Fast,persistent, Ca2+-dependent K+ current controls graded electrical activity in crayfish muscle

The early outward current in opener muscle fibres of crayfish (Procambarus clarkii) was studied using the two-electrode voltage-clamp technique. This current was abolished in Ca²⁺-free and 5 mM Cd²⁺ solutions, and was blocked by extra- or intracellular tetraethylammonium, indicating that it was a Ca²⁺-dependent K⁺ current [I_K(Ca)]. I_K(Ca) was voltage dependent, apamin insensitive and sensitive to charybdotoxin (CTX), which, in addition to its tetraethylammonium sensitivity, suggests that the channels mediating I_K(Ca) behave in a BK type manner. I_K(Ca) activation was extremely fast, reaching a maximum within 5 ms, and the inactivation was incomplete, stabilizing at a persistent steady-state.
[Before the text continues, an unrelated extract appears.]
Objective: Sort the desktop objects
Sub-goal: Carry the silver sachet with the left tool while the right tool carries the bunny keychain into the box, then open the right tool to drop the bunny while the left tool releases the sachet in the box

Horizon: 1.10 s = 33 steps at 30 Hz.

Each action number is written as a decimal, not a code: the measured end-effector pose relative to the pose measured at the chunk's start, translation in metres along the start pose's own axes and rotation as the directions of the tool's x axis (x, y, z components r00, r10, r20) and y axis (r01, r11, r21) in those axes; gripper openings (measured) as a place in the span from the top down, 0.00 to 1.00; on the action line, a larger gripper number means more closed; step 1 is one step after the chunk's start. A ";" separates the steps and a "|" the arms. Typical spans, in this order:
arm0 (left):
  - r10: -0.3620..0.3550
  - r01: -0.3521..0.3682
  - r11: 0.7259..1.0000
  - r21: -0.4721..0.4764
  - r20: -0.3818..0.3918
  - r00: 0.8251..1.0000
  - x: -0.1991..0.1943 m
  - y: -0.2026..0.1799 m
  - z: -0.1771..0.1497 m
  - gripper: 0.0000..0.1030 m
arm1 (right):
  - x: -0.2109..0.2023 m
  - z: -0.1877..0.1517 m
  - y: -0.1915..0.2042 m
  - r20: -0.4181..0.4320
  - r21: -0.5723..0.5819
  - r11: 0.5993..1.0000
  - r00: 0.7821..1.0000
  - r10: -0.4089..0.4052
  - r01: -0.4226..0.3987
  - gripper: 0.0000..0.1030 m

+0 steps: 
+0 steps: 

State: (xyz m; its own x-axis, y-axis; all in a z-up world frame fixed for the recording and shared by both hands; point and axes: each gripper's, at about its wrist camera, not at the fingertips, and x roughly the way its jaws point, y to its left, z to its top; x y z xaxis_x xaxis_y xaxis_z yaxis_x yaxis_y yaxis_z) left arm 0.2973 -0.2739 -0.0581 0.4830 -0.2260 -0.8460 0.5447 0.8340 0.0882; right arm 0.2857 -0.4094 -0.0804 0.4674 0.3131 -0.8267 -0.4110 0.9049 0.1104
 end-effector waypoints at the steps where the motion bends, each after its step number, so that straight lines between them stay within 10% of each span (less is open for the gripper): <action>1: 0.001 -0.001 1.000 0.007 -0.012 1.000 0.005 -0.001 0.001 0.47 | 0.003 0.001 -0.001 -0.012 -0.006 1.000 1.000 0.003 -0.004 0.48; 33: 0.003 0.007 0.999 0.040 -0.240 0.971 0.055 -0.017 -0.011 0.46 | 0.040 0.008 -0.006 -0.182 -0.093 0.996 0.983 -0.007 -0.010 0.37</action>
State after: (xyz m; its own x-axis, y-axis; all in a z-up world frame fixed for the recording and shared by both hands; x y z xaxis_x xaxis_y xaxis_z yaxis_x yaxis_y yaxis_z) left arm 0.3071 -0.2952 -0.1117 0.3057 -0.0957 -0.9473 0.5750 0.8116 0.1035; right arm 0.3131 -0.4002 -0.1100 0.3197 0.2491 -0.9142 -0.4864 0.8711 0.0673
I_K(Ca) was insensitive to intracellular ethylenebis(oxonitrilo)tetraacetate (EGTA), but was abolished by injection of the faster Ca²⁺ chelator 1,2-bis(2-aminophenoxy)ethane-N,N,N,N'-tetraacetic acid (BAPTA), suggesting that voltage-dependent Ca²⁺ channels and those mediating I_K(Ca) should be clustered closely on the membrane. Under two-electrode current-clamp recording mode, low amplitude, graded responses were evoked under control conditions, whereas repetitive all-or-none spikes were elicited by application of CTX or after loading the cells with BAPTA. We conclude that I_K(Ca) activates extremely quickly, is persistent and is responsible for the generation and control of the low amplitude, graded, active responses of opener muscle fibres.